[Stored data entries]
━━━━━━
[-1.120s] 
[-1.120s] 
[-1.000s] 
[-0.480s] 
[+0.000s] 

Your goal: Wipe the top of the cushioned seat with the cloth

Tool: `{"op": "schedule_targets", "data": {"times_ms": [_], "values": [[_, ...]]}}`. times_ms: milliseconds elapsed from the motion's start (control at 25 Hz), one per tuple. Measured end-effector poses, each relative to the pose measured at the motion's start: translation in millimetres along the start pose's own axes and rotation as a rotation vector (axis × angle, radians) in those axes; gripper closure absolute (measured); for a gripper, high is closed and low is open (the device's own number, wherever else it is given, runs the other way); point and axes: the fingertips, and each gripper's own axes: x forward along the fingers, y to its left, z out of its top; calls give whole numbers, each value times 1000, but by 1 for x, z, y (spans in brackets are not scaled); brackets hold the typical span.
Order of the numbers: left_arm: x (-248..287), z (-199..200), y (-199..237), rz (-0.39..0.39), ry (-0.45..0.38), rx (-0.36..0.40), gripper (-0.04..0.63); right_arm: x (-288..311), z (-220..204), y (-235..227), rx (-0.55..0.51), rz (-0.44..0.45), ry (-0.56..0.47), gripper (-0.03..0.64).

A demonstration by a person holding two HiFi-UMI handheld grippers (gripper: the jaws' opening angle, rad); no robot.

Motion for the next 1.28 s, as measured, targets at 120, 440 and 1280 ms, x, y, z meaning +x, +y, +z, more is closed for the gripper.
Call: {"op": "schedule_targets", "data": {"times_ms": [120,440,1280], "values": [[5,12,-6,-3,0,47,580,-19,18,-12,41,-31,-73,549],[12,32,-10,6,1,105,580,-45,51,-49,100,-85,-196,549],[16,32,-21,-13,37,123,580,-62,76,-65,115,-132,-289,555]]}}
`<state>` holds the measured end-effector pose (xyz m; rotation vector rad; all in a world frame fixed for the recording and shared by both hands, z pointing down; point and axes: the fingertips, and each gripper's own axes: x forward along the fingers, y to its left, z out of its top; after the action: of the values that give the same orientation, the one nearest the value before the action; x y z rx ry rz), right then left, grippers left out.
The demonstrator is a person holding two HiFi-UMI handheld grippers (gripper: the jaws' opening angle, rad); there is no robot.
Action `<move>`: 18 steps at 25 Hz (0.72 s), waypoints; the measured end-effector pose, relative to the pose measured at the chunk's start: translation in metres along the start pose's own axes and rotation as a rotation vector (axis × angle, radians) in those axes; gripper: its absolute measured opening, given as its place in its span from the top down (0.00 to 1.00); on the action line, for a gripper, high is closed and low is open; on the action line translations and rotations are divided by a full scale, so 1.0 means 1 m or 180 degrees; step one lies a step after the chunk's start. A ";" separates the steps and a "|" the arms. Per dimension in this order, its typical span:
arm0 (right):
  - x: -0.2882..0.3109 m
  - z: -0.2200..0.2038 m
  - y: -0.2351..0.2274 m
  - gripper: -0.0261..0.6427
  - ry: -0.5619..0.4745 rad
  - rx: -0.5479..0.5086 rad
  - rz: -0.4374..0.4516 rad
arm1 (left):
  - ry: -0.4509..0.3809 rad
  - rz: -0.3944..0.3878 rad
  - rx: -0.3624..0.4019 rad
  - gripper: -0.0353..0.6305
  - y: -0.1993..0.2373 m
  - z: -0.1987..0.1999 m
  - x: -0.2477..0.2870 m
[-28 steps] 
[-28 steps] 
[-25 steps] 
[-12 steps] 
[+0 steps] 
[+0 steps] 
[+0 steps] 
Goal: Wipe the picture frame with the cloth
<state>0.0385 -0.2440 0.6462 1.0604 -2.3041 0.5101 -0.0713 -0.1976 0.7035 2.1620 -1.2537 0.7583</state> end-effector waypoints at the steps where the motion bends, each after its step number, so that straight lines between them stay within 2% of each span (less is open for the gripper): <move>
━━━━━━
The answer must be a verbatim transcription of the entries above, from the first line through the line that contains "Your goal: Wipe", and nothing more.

#### Written solution:
[-1.120s] 
[-1.120s] 
[-1.000s] 
[-0.480s] 
[+0.000s] 

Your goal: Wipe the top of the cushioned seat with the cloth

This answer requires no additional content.